* **What the task requires**:
Copy, pictures aside: the lines below from the one that holds "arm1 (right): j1" through the final line of the listing, both ends included, exactly as they are and nothing else.

BEGIN Data provided

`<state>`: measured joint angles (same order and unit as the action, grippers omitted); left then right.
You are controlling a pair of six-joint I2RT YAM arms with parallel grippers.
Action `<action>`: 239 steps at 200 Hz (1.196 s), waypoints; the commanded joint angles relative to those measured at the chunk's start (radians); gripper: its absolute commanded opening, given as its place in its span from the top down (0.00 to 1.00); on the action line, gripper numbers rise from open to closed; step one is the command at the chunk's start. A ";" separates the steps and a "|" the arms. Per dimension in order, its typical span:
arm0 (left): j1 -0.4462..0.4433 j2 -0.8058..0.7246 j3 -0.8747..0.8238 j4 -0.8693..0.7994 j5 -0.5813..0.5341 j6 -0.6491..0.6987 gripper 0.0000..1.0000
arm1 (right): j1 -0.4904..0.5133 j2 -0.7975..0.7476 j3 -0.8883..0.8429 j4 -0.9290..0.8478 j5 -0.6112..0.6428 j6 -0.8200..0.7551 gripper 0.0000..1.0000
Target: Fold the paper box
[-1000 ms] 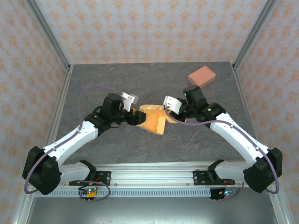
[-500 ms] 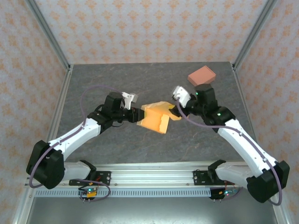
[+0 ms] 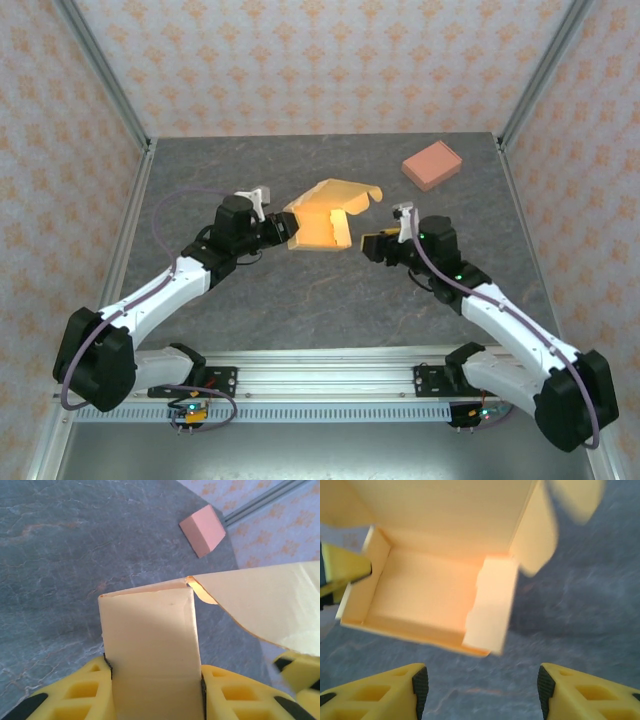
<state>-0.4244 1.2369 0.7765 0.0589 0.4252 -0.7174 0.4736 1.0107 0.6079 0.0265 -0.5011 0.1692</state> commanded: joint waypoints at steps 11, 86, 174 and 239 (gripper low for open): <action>0.007 -0.007 -0.007 0.145 0.045 -0.080 0.75 | 0.013 0.098 0.050 0.074 -0.023 0.136 0.41; 0.005 -0.009 0.001 0.156 0.121 -0.024 0.76 | 0.012 0.374 0.267 0.047 0.038 0.167 0.61; -0.018 0.030 0.027 0.234 0.167 -0.024 0.78 | 0.020 0.509 0.317 0.118 0.043 0.166 0.60; -0.027 -0.016 0.006 0.262 0.078 -0.026 0.81 | 0.024 0.526 0.285 0.171 -0.002 0.167 0.55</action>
<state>-0.4324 1.2713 0.7765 0.1913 0.4980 -0.7586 0.4831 1.5238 0.9016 0.1600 -0.4488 0.3332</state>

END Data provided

* **Your response**:
arm1 (right): j1 -0.4904..0.5133 j2 -0.7975..0.7476 j3 -0.8883..0.8429 j4 -0.9290..0.8478 j5 -0.6112..0.6428 j6 -0.8200..0.7551 gripper 0.0000..1.0000
Target: Fold the paper box
[-1000 ms] 
[-500 ms] 
[+0 ms] 
<state>-0.4244 1.2369 0.7765 0.0589 0.4252 -0.7174 0.4736 1.0107 0.6079 0.0265 -0.5011 0.1692</state> commanded: joint waypoints at steps 11, 86, 174 and 239 (gripper low for open): <action>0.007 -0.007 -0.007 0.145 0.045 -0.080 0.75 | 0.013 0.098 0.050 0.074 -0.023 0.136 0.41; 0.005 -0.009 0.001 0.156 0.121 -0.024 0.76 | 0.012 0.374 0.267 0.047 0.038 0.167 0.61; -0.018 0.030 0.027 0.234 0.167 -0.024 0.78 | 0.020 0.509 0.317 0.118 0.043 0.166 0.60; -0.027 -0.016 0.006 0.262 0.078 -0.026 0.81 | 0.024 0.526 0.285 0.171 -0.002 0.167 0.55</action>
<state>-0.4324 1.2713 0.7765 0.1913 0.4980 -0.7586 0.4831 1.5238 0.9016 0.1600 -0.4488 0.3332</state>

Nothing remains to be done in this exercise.